THE PROBLEM
Copy out each line below verbatim, skipping any picture.
Top of THE DATA
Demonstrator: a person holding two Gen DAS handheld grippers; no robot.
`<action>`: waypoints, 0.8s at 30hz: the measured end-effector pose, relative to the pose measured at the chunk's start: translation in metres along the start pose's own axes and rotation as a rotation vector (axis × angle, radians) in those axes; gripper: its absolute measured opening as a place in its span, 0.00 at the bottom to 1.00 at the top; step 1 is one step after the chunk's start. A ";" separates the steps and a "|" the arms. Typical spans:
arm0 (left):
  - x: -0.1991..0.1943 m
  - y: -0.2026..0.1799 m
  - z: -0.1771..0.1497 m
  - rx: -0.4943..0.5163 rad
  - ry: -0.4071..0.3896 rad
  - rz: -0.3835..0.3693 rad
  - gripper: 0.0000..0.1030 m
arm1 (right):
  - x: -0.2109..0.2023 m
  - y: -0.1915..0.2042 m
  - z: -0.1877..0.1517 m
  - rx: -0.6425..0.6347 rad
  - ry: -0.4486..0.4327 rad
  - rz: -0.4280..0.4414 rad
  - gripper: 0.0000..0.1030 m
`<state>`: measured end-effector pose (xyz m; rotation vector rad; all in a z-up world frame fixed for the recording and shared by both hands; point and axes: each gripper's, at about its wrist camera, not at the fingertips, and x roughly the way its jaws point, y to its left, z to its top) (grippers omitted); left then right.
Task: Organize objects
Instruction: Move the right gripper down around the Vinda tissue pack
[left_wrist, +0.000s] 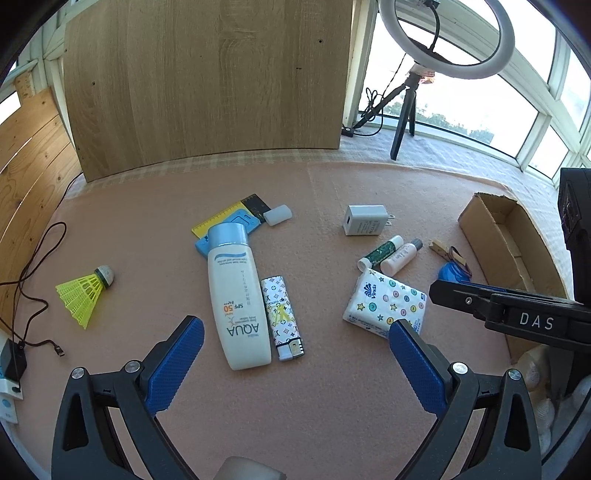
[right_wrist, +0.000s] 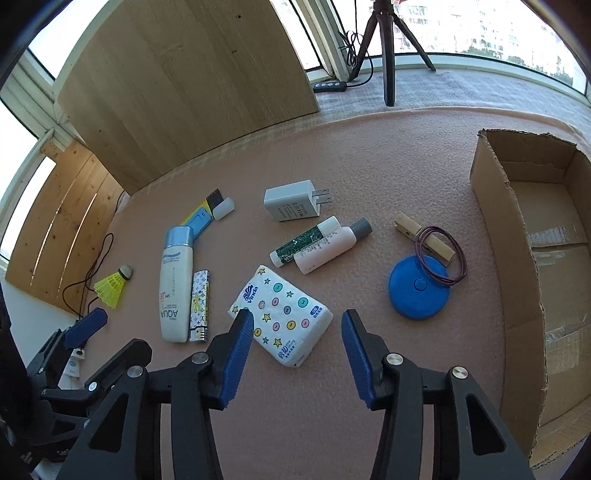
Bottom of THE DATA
EXERCISE RESPONSE
Demonstrator: a person holding two Gen DAS handheld grippers; no robot.
`<action>`: waypoints, 0.8s at 30hz: the measured end-effector pose, relative to the pose measured at the chunk's start: translation in metres along the start pose's own axes and rotation as a rotation vector (axis × angle, radians) in those axes; gripper: its absolute measured opening as a place in its span, 0.00 at the bottom to 1.00 at the top; step 1 is one step after the chunk's start. A ";" separates the steps and a "|" the arms. Typical spans:
arm0 (left):
  - x: -0.1991..0.1943 m
  - y: -0.2026..0.1799 m
  - z: -0.1771..0.1497 m
  - rx: -0.4943..0.5163 rad
  - ry: -0.4071..0.3896 rad
  - rz: -0.3835..0.3693 rad
  - gripper: 0.0000..0.1030 m
arm1 (right):
  - x: -0.2109..0.2023 m
  - y: -0.1915..0.2042 m
  - z: -0.1877..0.1517 m
  - rx: -0.6425..0.6347 rad
  - ry: -0.4486..0.4327 rad
  - rz: -0.4280..0.4414 rad
  - gripper: 0.0000..0.1030 m
`<state>`: measured end-effector pose (xyz m; rotation vector rad; all in a z-up world frame fixed for the recording and shared by both hands; point and axes: each gripper's, at about its wrist camera, not at the fingertips, and x roughly the way its jaws point, y to its left, z to its top) (grippers omitted); left then right.
Task: Organize objects
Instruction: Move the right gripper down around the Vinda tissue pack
[left_wrist, +0.000s] 
[right_wrist, +0.000s] 

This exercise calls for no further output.